For batch parallelism, distribute input samples (training data) to different processors, and each processor get a replica of model weights. There are several ways to update the weights.

Using a parameter server (master process), all other processes will do one iteration, send the gradient to the server, wait to receive the new weights.
- The fetching and updating of gradients can be either synchronously (wait for all processes finish one iteration, and have all gradients processed by the parameter server) or asynchronously (the parameter server sends partially updated weights whenever receives weights update).
- Synchronous updates suffers heavily from communication and synchronization.
- Asynchronous updates is not-reproducible and might hurt convergence.
Synchronous method, but use all-reduce routine over the network to update gradients. Can avoid communication bottleneck on the parameter server.
Asynchronous method, peer-to-peer gossiping, or send and receive gradients to all other processes. The communication overhead will be higher but the convergence performance is better.

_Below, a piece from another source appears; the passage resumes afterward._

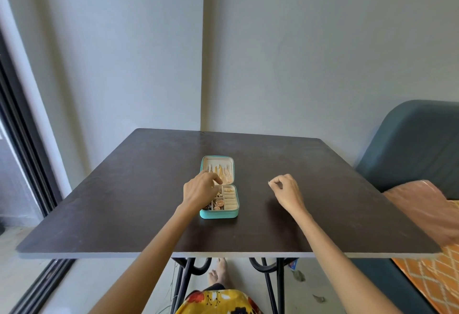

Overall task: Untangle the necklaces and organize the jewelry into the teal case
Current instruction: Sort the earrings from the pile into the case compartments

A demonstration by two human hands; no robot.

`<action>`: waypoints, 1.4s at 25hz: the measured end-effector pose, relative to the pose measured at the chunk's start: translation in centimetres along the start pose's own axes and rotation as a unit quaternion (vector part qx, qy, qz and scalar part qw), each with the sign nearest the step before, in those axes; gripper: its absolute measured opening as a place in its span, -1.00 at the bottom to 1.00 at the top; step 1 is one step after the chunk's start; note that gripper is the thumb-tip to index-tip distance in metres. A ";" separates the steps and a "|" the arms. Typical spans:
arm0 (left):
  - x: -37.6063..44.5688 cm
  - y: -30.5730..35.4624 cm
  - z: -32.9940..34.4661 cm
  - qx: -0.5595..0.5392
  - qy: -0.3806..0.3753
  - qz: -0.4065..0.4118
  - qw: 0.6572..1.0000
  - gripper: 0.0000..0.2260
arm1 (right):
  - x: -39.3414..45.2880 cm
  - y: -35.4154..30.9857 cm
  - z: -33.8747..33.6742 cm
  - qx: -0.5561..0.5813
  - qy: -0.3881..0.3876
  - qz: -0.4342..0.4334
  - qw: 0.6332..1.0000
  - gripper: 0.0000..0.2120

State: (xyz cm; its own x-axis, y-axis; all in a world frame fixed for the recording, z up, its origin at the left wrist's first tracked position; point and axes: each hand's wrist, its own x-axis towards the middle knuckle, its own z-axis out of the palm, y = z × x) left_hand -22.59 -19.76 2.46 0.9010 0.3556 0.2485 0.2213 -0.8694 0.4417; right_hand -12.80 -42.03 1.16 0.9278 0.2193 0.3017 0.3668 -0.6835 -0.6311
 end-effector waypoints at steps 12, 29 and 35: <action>-1.6 -0.3 1.5 0.038 0.002 0.041 0.998 -0.80 | 0.7 -10.1 1.8 -0.028 -0.343 -0.011 0.939 -0.64; -1.7 -0.5 1.5 0.048 0.009 0.048 0.998 -0.78 | 0.5 -7.9 4.3 -0.002 -0.226 -0.034 0.973 -0.86; -1.6 -0.2 1.5 0.077 0.007 0.062 0.995 -0.76 | -0.2 -6.6 4.9 0.079 -0.191 -0.005 0.978 -0.76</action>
State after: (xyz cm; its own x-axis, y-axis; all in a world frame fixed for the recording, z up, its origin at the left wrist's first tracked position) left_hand -23.54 -20.73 0.67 0.9199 0.2465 0.3051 0.1648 -0.9488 0.2695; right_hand -15.07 -34.16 1.81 0.8708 0.4901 0.0384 0.3541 -0.5711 -0.7405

In either model, we need to replicated \(W\) onto each process at each iteration, thus the communication overhead for each iteration is

\[T_{comm} = 2 \alpha \log(P) + \beta \frac{P-1}{P}|W_i|\]

Since data is not communicated among processors, the overhead is independent of the batch size. However, if we have more servers, the batch size will be smaller due to the small data partition, and the per-processor utilization goes down significantly.

Model parallelism

Consider the data dependency graph of a neural network. The forward pass is often a sequence of matrix multiplication and per-entry activation functions. Therefore, it's possible to distribute the matrix multiplications and corresponding activations to different processors, and then gather at the output \(Y\) and enable back-propagation (essentially more matmuls) partitioned on different processors.

However, model parallelism is hard, since the many dimensions and new per-layer operators. Many models requires manually define the distribution methods.

Domain parallel for CNN

For CNN, note that the convolution is performed on each pixel, the bottleneck is on the activations (\(H\times W\times \times C_{out}\)) instead of the filter weights (\(F\times F\times C_{in}\times C_{out}, F<<H/W\)). Therefore, we can partition images into smaller patches over \((H, W)\) and distribute over different devices. Note that this is beneficial for for early layers since \(H,W\) gets smaller after pooling.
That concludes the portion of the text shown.